**WHAT NEEDS TO BE DONE**. Throughout the records below, find the lines with the string "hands" and give how many there are, nothing else.

**INPUT DATA**.
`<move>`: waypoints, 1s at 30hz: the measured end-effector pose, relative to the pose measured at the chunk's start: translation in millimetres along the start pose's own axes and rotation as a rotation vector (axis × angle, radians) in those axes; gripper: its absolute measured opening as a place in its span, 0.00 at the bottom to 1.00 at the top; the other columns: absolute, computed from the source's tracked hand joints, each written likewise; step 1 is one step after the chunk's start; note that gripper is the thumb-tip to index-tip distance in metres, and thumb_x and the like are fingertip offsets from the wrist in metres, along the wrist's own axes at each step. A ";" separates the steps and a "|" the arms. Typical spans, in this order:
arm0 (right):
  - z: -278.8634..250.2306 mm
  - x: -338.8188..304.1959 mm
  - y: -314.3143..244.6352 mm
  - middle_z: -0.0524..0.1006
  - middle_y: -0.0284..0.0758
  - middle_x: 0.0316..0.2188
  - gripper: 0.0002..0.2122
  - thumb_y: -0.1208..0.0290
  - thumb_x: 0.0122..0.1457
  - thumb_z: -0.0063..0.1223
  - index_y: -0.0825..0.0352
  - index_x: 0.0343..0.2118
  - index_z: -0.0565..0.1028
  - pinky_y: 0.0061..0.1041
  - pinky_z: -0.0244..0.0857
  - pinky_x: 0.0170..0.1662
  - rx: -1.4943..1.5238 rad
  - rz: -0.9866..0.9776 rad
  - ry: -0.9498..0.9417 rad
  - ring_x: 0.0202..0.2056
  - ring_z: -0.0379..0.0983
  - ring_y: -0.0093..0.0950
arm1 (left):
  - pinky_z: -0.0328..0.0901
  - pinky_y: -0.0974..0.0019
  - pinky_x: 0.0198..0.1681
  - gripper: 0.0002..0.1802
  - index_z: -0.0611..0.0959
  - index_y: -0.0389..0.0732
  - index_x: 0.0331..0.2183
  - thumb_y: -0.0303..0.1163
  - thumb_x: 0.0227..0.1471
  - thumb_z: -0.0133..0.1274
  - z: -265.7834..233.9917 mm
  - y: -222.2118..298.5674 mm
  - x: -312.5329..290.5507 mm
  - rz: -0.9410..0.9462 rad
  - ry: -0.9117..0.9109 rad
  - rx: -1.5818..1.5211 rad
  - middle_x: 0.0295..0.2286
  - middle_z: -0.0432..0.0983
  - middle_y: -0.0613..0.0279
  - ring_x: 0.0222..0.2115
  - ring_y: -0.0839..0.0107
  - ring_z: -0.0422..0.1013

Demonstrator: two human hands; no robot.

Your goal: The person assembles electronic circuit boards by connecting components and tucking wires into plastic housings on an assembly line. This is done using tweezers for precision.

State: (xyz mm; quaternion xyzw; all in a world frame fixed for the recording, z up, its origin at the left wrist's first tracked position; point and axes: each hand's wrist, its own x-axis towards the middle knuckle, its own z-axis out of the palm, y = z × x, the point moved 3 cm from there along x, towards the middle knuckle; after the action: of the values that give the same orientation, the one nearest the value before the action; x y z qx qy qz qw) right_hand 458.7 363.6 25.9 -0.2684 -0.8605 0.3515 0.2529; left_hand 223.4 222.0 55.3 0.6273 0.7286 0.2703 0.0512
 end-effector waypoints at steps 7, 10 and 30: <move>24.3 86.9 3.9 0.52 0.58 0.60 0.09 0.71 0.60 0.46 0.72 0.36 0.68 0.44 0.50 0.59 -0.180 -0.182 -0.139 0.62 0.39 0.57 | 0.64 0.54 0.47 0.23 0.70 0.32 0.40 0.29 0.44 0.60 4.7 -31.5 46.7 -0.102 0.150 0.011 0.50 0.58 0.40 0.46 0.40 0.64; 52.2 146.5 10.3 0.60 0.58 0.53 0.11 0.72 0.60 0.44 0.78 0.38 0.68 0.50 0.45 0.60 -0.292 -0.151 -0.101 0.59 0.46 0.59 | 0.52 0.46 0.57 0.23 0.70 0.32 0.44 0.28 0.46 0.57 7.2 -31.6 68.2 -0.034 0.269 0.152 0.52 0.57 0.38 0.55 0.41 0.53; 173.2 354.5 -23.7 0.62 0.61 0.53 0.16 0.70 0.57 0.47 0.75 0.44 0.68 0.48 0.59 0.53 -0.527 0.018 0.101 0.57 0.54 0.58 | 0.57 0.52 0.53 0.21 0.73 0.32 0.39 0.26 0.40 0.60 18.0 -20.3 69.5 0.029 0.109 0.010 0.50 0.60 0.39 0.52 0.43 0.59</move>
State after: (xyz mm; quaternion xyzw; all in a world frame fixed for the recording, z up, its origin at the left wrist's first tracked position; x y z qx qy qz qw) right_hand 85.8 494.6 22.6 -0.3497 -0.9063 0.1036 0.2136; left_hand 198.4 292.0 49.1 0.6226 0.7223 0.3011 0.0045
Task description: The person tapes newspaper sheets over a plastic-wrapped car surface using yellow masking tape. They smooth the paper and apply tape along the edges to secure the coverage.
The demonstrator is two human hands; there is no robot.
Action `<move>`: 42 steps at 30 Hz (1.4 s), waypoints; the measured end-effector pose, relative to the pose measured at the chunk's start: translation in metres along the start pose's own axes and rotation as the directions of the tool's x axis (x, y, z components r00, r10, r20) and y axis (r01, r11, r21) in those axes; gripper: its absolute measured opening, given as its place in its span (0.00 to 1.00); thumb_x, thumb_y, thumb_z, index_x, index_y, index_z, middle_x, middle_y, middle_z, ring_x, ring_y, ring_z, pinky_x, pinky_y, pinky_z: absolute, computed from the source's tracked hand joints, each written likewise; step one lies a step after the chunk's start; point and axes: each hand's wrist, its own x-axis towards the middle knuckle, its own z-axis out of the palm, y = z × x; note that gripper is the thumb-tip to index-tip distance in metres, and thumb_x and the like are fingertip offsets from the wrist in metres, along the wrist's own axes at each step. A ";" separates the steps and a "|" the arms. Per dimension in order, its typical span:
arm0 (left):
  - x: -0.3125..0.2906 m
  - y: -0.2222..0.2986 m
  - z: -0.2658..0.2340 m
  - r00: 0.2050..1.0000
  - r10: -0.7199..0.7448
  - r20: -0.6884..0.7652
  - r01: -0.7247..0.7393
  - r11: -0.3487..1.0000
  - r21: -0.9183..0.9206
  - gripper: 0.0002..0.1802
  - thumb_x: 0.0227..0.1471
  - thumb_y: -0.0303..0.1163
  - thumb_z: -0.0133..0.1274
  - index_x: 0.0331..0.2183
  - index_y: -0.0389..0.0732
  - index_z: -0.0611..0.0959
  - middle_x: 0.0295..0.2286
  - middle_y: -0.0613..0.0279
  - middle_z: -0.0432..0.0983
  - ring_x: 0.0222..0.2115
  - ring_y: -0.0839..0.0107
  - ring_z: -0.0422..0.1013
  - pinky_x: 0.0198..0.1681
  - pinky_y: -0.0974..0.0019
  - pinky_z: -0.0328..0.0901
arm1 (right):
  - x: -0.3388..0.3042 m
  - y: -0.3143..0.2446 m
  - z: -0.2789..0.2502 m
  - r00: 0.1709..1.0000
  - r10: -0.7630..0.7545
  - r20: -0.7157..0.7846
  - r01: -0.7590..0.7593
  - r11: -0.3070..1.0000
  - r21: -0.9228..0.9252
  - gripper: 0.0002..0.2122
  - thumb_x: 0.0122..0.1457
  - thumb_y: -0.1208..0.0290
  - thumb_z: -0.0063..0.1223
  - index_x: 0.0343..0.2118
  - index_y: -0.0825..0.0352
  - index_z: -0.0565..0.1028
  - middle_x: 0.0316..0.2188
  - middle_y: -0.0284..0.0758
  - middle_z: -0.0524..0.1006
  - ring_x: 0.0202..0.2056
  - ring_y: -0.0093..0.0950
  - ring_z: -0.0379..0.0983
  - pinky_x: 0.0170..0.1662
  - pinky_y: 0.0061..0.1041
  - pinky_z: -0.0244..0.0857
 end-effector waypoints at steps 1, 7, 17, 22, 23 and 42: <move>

**EXERCISE ANSWER**. 2